:: Exercise goal ::
Give the lines of the material verbatim, from the first line to the line with "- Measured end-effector", including both.

:: Given material ::

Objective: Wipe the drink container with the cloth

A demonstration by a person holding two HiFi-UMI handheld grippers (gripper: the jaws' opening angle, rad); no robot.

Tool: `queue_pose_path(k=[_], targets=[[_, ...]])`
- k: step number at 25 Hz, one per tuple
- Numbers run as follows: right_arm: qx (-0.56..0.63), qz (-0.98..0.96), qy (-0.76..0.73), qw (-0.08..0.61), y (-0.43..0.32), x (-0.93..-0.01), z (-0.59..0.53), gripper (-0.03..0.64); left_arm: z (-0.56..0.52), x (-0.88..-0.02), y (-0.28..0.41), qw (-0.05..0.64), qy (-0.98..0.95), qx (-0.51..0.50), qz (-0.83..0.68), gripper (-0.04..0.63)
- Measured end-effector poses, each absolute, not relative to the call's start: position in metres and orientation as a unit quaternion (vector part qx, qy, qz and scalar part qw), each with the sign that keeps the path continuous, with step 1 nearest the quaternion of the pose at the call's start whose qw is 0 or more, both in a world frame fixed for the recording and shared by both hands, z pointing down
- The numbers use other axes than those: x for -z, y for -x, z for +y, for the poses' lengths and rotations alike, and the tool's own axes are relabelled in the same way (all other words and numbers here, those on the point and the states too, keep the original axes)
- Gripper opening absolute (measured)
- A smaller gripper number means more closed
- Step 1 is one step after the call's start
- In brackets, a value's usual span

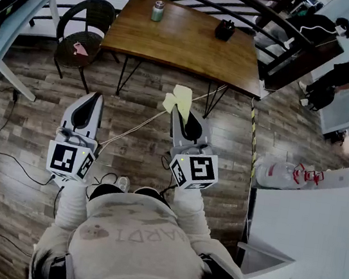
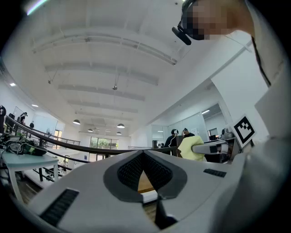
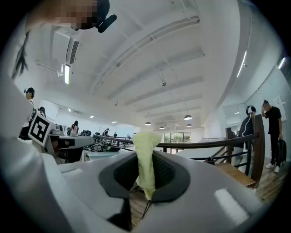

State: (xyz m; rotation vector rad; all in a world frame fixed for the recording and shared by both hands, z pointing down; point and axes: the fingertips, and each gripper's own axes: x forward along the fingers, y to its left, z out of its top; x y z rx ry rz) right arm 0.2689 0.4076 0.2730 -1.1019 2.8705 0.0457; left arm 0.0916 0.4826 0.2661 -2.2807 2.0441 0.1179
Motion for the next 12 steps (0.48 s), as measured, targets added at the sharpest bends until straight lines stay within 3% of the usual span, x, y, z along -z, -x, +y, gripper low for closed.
queue_pose_path(k=[12], targets=[[-0.013,0.93,0.367,0.03,-0.253,-0.28,0.394,0.063,0.467,-0.272,-0.074,0.038,0.749,-0.037,0.66,0.005]])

:: Worked solution ::
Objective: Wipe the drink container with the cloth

A demonstration by a person holding two HiFi-UMI handheld grippers (gripper: the jaws' opening angle, rad); no robot.

Tool: `queue_pose_path(k=[_], targets=[[_, ...]])`
- k: step number at 25 Hz, one per tuple
- Numbers run as follows: right_arm: qx (-0.56..0.63), qz (-0.98..0.96), qy (-0.76..0.73), qw (-0.08..0.61), y (-0.43..0.32), x (-0.93..-0.01), z (-0.59..0.53), gripper (-0.03..0.64); left_arm: z (-0.56..0.52), x (-0.88..-0.02), y (-0.28..0.41), qw (-0.05..0.64), qy (-0.98..0.95), qx (-0.51..0.50), qz (-0.83..0.68), gripper (-0.04..0.63)
- Measured end-effector poses, each absolute, not relative to the call's start: position in metres and orientation as a unit quaternion (vector part qx, qy, qz and scalar part qw), each with the sign that keeps the path continuous, with step 1 nearest the quaternion of the pose at the call's start whose qw is 0 or more, both in a world frame fixed for the recording and shared by both hands, z pointing down

This finishes the answer to the exercise.